## TASK DESCRIPTION
Your answer must be the full listing below, repeated exactly.

## INFORMATION SUPPLIED
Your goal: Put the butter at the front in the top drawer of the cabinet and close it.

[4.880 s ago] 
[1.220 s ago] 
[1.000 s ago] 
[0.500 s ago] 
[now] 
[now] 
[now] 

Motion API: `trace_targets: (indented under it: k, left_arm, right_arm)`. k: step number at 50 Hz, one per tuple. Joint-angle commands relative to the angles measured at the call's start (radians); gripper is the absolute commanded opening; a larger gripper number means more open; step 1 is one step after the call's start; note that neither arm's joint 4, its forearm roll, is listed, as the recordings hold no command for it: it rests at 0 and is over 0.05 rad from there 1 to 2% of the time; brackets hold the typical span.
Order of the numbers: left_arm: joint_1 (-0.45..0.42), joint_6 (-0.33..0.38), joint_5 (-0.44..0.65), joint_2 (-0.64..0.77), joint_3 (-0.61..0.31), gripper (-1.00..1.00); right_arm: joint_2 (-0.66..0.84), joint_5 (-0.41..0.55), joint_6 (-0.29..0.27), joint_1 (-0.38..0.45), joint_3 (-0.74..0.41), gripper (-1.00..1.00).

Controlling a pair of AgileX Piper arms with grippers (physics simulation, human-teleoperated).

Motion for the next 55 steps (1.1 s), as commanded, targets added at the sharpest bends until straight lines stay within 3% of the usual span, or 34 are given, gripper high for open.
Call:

## EXPECTED ANSWER
Your goal: Put the butter at the front in the top drawer of the cabinet and close it.

[4.880 s ago] 
[1.220 s ago] 
[1.000 s ago] 
[0.500 s ago] 
[now] 
[now] 
[now] 

Motion API: `trace_targets: (indented under it: k, left_arm, right_arm)`. k: step number at 50 Hz, one per tuple. Joint-angle commands relative to the angles measured at the call's start (radians); gripper is the absolute commanded opening; a larger gripper number means more open; step 1 is one step after the call's start; note that neither arm's joint 4, its forearm roll, is listed, as the recordings hold no command for it: it rests at 0 and is over 0.05 rad from there 1 to 2% of the time; brackets hold the typical span.
Order of the numbers: left_arm: joint_1 (-0.45..0.42), joint_6 (-0.33..0.38), joint_5 (-0.44..0.65), joint_2 (-0.64..0.77), joint_3 (-0.61..0.31), gripper (-1.00..1.00); right_arm: joint_2 (-0.66..0.84), joint_5 (-0.41..0.55), joint_6 (-0.29..0.27), joint_1 (-0.38..0.45), joint_3 (-0.74..0.41), gripper (-1.00..1.00).

Controlling a pair of AgileX Piper arms with grippers (physics simulation, human-teleoperated).

Motion for the next 55 steps (1.1 s), as commanded, targets added at the sharpest bends until straight lines stay within 3% of the usual span, or 34 are given, gripper high for open.
Call:

This exercise calls for no further output.